Executive Summary: On July 26, 2018, the California Supreme Court ruled that Starbucks must pay employees for minutes, maybe even seconds, spent on off-the-clock “work” by determining that the Plaintiff’s alleged class action state wage claims are not barred by the de minimis doctrine.
Background: Douglas Troester, a shift supervisor who worked for Starbucks for 17 months, filed suit in California state court alleging that at times during his employment he was required to perform tasks after he clocked out for the day and was, therefore, not compensated for that time. Starbucks removed the case to federal court and in 2013 moved for summary judgment on the grounds that the claims were de minimis. The de minimis doctrine, which has existed in federal wage and hour jurisprudence since at least 1946 when the U.S. Supreme Court applied it in Anderson v. Mt. Clemens Potter Co., provides that compensable time “must be computed in light of the realities of the industrial world” and that small amounts of unrecorded time are not actionable. The doctrine applies when time spent on a task is infrequent, insignificant or difficult to track.
The District Court granted Starbucks’ motion and Troester appealed the ruling. The 9th Circuit sent the case to the California Supreme Court to answer the question of whether the FLSA de minimis doctrine applied to unpaid wages under the California Labor Code and Wage Orders.
The tasks that Troester alleged to have performed included, but were not limited to, activating the store alarm, locking the front door, and transmitting sales, profit and loss and inventory data to company headquarters. It was estimated that these additional duties could take from four (4) to ten (10) minutes per day. He alleged that over the course of his employment he spent twelve (12) hours and fifty (50) minutes performing these additional tasks.
The California Supreme Court noted that that California laws are often mirrored after federal law, but may, at times, deviate from those laws. The California Supreme Court specifically analyzed two separate questions. First, it evaluated whether the FLSA’s de minimis doctrine had been incorporated into California’s Labor Code or Wage Orders. After analyzing the history of the laws and regulations, the Court found no evidence that the doctrine was incorporated into the applicable laws or regulations.
Second, the Court evaluated whether California’s own generally applicable de minimis doctrine applied. On this point, the Court provided a more fact-specific answer. Specifically, the Court held that California’s de minimis doctrine did not apply to the facts of the case, indicating that the few extra minutes every day at issue could “add-up” and that the $102.67 owed to Troester was not de minimis. The Court, however, did not draw a line in the sand or apply a blanket rule that the de minimis doctrine does not apply in California and appeared to hold open the door for the application of the doctrine for activities that are so irregular or brief that it would not be reasonable to record or compensate the time.
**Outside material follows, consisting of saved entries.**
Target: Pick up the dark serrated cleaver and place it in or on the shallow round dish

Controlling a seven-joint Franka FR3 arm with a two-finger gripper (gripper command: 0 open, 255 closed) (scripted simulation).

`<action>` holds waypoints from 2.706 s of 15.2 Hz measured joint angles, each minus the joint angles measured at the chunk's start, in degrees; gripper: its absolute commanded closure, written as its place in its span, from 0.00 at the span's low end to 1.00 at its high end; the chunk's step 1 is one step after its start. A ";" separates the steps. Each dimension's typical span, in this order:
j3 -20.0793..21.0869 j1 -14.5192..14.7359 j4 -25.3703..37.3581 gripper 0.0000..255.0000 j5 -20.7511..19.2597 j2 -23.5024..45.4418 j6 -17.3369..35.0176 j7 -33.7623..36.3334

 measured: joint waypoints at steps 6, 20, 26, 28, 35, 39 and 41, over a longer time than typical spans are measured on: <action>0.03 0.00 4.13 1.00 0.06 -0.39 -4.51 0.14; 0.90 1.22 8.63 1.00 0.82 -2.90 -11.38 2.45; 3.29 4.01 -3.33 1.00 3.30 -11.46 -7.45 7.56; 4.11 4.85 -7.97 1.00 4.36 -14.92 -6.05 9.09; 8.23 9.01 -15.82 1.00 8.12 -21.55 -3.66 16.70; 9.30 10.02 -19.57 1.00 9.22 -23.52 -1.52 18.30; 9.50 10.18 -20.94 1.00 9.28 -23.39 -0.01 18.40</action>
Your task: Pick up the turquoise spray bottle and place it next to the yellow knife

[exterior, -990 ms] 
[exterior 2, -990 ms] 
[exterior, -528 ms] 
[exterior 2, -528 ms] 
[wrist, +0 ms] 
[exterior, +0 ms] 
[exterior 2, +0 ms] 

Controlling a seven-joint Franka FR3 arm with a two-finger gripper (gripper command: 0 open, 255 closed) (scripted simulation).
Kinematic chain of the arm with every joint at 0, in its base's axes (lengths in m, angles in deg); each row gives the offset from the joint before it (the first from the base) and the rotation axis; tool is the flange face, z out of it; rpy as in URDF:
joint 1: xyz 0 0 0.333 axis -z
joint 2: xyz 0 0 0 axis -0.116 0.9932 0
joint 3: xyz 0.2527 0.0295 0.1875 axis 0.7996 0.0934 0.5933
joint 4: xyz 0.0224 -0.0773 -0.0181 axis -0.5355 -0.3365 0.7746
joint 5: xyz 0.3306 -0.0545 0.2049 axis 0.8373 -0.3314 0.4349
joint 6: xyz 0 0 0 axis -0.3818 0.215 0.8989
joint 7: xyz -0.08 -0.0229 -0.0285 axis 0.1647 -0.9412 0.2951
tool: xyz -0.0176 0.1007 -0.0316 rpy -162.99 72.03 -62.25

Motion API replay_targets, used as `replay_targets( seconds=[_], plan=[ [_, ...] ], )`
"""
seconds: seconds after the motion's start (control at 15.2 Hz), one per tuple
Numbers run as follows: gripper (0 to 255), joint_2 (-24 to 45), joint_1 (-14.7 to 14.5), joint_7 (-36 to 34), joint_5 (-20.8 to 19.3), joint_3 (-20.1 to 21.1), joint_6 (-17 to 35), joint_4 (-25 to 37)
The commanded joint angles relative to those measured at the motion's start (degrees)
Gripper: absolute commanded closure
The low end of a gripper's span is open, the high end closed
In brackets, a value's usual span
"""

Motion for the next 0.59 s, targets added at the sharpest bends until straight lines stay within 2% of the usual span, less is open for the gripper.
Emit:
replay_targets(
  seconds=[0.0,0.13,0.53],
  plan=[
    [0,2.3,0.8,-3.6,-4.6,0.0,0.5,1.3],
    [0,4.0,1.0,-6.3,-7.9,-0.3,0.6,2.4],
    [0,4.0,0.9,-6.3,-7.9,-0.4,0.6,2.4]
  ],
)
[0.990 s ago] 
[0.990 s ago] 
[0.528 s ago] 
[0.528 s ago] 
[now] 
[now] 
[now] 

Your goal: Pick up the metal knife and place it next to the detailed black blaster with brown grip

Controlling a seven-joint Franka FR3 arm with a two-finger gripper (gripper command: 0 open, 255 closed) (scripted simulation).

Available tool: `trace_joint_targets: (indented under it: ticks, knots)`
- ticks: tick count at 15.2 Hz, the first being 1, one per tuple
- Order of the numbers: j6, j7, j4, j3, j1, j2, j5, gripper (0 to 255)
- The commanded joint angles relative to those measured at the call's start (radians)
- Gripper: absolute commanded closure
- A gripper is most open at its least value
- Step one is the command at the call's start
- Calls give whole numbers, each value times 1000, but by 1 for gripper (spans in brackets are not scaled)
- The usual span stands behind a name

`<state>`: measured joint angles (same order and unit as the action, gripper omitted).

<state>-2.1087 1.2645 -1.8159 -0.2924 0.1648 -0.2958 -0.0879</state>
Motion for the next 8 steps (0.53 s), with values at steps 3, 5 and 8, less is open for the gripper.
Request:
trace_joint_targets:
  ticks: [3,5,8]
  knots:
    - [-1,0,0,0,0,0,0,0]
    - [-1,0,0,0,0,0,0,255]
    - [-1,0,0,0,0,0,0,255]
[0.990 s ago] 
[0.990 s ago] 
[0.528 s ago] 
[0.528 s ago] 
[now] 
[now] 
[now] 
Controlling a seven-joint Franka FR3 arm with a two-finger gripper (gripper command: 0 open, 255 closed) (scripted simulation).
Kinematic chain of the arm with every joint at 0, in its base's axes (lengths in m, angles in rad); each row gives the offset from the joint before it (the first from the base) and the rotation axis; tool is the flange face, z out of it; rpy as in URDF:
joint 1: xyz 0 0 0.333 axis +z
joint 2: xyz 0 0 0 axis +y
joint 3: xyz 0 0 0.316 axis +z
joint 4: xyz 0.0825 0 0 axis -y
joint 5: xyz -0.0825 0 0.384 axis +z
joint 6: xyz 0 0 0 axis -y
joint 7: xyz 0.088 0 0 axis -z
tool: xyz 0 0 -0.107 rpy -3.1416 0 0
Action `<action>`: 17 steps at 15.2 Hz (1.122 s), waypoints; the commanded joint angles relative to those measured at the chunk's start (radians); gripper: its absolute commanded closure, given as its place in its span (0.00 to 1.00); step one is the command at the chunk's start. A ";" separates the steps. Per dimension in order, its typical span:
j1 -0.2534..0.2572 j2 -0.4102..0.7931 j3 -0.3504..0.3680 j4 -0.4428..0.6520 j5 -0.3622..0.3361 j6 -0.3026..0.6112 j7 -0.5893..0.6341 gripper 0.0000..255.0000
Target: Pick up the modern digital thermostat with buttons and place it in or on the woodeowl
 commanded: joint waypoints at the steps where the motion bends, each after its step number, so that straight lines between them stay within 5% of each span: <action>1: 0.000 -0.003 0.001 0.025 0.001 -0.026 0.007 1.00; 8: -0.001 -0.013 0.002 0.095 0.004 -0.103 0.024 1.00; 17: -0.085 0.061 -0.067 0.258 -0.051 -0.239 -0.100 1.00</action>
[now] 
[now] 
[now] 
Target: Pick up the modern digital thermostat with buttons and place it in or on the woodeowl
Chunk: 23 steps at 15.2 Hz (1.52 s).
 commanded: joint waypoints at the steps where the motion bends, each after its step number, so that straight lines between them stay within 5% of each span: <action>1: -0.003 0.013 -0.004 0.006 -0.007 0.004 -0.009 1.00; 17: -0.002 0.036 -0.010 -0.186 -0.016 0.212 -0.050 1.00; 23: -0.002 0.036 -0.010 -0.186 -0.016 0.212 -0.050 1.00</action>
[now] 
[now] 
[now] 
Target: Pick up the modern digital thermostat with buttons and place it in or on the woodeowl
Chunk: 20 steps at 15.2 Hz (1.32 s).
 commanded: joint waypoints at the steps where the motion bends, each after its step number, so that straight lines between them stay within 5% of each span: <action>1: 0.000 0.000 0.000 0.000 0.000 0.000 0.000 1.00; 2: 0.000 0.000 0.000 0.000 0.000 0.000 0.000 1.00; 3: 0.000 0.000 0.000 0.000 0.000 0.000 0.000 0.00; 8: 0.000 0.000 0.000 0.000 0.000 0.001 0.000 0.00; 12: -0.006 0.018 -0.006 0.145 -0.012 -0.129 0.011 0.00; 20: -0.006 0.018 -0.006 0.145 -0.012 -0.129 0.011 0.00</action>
Accordingly, such issues will have to be evaluated on a case-by-case basis in future lawsuits.
Bottom Line: This case could have significant implications for California employers. It may open the flood-gates to a new round of wage and hour class action lawsuits in California. It is recommended that employers analyze their policies and time tracking systems to ensure they track and compensate employees for all working time, even time that may have previously been categorized as de minimis.